На мое счастье, аль-Атраш ни черта не слышал, вот и поручил мне отвечать на звонки и принимать заказы на столики. Торри в то время частенько тусовался у соседнего гастронома и, проходя мимо, вечно на меня глазел. Бывало, помашет мне. Или, наоборот, делает вид, будто вовсе меня не замечает, а сам то одним боком поворачивается в своих узких джинсах и куртке, то другим. Я всегда стояла за стойкой у входа, а за спиной у меня висела картина, на которой был изображен какой-то тип в наряде султана. Ну и страшная же она была, аль-Атраш ее где-то на барахолке в Кантоне откопал.
И вот однажды Торри нарисовался у двери и подмигнул мне.
Я закатила глаза и развернулась к нему спиной.
А через секунду на стойке зазвонил телефон. И он мне такой в трубку:
– Хоть бы улыбнулась, а?
Смотрю – стоит за стеклянной дверью, к уху мобильник прижал и ухмыляется, главное, так похабненько.
С того дня он постоянно названивал. Пел ту песню Groove Theory, которая мне больше всех нравится. И еще специально подчеркивал голосом строчки: «До чего ты прелестна, когда смеешься. От твоей улыбки мне каждый день в радость». Он постоянно ее пел. Бывало, звонит и сразу поет эту строчку, а сам смотрит через дверь, чтоб я непременно улыбнулась, и только потом дает отбой. А когда мы обжимались, он все время говорил, что я похожа на какую-нибудь знаменитость. Однажды сказал, что на Амель Ларьё, так я чуть от счастья не умерла, она ведь красотка.
До Торри мне никто еще не говорил, что я красивая. Сейчас он, конечно, злится, что я его не слушаю, но вообще-то он упорный малый. Звал меня «Крошкой», хоть сам всего на два года старше. Но я-то еще в школе учусь, вот он и ведет себя, будто по сравнению со мной до фига взрослый. Знал бы он, как я одна управляюсь с домом и малышкой-сестрой, потому что бабá болеет, а мама превратилась в привидение, сразу бы сообразил, кто тут взрослый, а кто покурить вышел.

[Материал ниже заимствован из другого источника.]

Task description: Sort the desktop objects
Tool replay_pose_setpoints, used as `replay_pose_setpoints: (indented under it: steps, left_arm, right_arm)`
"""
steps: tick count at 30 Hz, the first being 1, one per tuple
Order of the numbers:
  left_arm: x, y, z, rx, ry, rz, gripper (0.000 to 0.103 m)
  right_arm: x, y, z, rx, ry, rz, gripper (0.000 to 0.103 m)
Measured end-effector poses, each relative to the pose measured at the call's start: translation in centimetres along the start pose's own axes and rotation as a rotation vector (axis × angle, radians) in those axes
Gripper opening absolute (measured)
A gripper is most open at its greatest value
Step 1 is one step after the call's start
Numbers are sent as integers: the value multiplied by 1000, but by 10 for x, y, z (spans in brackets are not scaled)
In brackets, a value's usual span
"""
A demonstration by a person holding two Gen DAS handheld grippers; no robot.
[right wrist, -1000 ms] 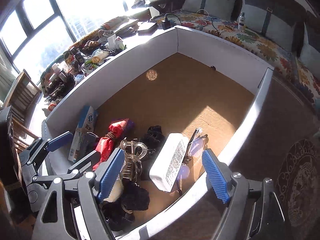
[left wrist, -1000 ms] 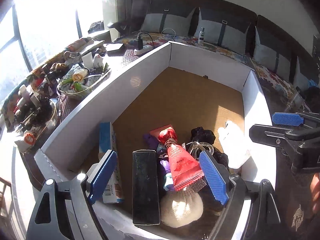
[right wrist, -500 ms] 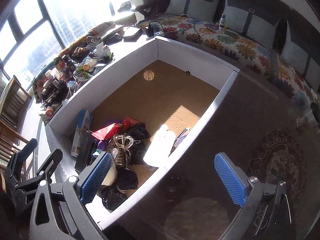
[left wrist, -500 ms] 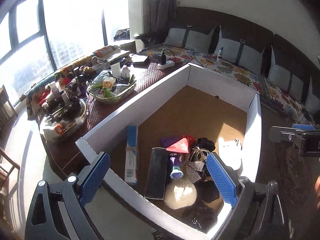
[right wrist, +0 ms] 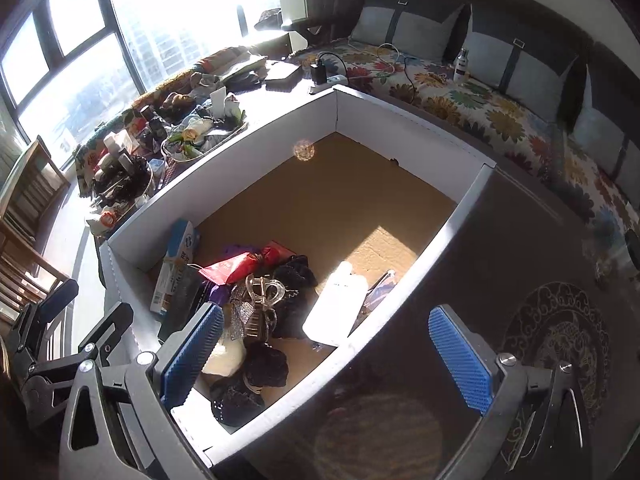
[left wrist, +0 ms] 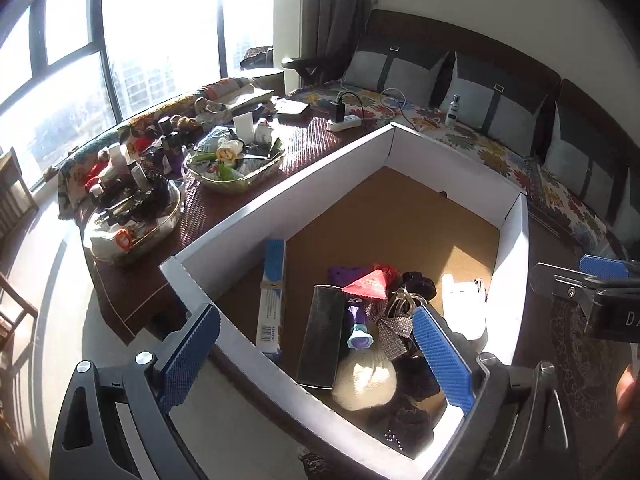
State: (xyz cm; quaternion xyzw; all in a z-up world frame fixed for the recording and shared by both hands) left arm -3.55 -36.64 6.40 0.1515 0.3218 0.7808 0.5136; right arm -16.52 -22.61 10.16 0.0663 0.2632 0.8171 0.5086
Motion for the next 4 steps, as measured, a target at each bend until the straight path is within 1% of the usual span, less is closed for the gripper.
replay_pose_setpoints:
  steps: [2, 4]
  left_arm:
    - [-3, -2, 0, 6, 8, 20, 98]
    - [-4, -1, 3, 17, 32, 19, 98]
  right_arm:
    - [1, -1, -2, -2, -2, -2, 103]
    - [2, -1, -2, -2, -1, -5, 103]
Point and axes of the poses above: each gripper's, at about its wrist camera, not at the fingertips, and z roughly against the way its jaws point, x to its right, y to its top, the point moved 3 cm from there along -z, roughly the way its jaws point, and after that the axes turned 12 degrees about -z, right-handed, at the moved point
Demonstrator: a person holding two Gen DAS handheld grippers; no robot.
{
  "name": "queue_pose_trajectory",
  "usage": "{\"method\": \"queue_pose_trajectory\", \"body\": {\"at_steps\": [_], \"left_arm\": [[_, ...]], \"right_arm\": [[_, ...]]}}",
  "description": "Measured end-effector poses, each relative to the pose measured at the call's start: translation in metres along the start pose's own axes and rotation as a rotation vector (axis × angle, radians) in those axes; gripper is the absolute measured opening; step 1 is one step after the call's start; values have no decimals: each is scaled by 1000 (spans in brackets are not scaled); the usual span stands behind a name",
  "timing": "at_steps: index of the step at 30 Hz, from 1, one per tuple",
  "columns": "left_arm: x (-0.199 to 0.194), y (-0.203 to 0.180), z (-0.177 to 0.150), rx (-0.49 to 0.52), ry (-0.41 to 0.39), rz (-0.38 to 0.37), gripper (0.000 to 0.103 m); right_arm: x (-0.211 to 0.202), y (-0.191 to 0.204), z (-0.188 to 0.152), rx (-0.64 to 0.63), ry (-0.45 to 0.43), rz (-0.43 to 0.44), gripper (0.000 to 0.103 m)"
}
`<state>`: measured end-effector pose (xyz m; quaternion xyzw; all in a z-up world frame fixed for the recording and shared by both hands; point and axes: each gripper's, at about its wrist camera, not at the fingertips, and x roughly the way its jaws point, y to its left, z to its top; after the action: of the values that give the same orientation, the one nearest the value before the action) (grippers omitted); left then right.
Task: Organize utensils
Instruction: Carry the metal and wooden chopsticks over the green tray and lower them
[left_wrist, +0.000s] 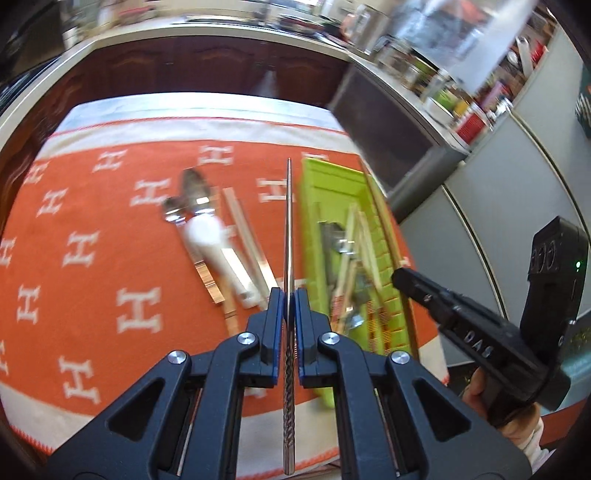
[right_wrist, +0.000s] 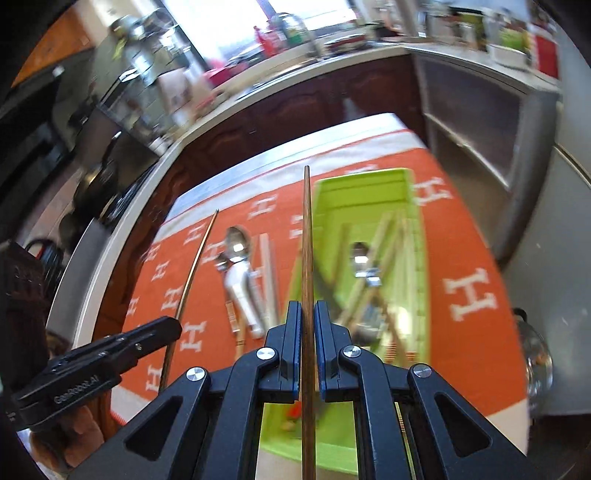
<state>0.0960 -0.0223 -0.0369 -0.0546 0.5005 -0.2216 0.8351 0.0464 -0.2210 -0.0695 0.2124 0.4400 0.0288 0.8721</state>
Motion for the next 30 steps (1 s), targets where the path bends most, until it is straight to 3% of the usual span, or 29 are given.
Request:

Чтобы впервые пойти с ним на свидание, я наврала маме, будто должна допоздна задержаться на работе. Сама-то она никогда с аль-Атрашем не разговаривала (а с кем она вообще разговаривает?), а бабá тогда уже был совсем плох. Целыми днями лежал в постели, весь мокрый, и задыхался от боли, пока мама не даст ему лекарство. А выпив его, сразу же отрубался. Я, конечно, радовалась, что теперь ему не больно, но все равно по нему скучала. Врать маме не хотелось, но сделать это оказалось очень легко. Бабá бы меня в жизни не отпустил – что ж, в том, что он теперь не отличает меня от младшей сестры, нашлись свои плюсы. Так говорит мистер Дональдсон, наш учитель литературы: «В смерти Ромео и Джульетты нашлись свои плюсы – по крайней мере, их семьи осознали свои ошибки». Я еще, помнится, подумала, ну фиг знает. Как по мне, да пошли бы они, эти семьи.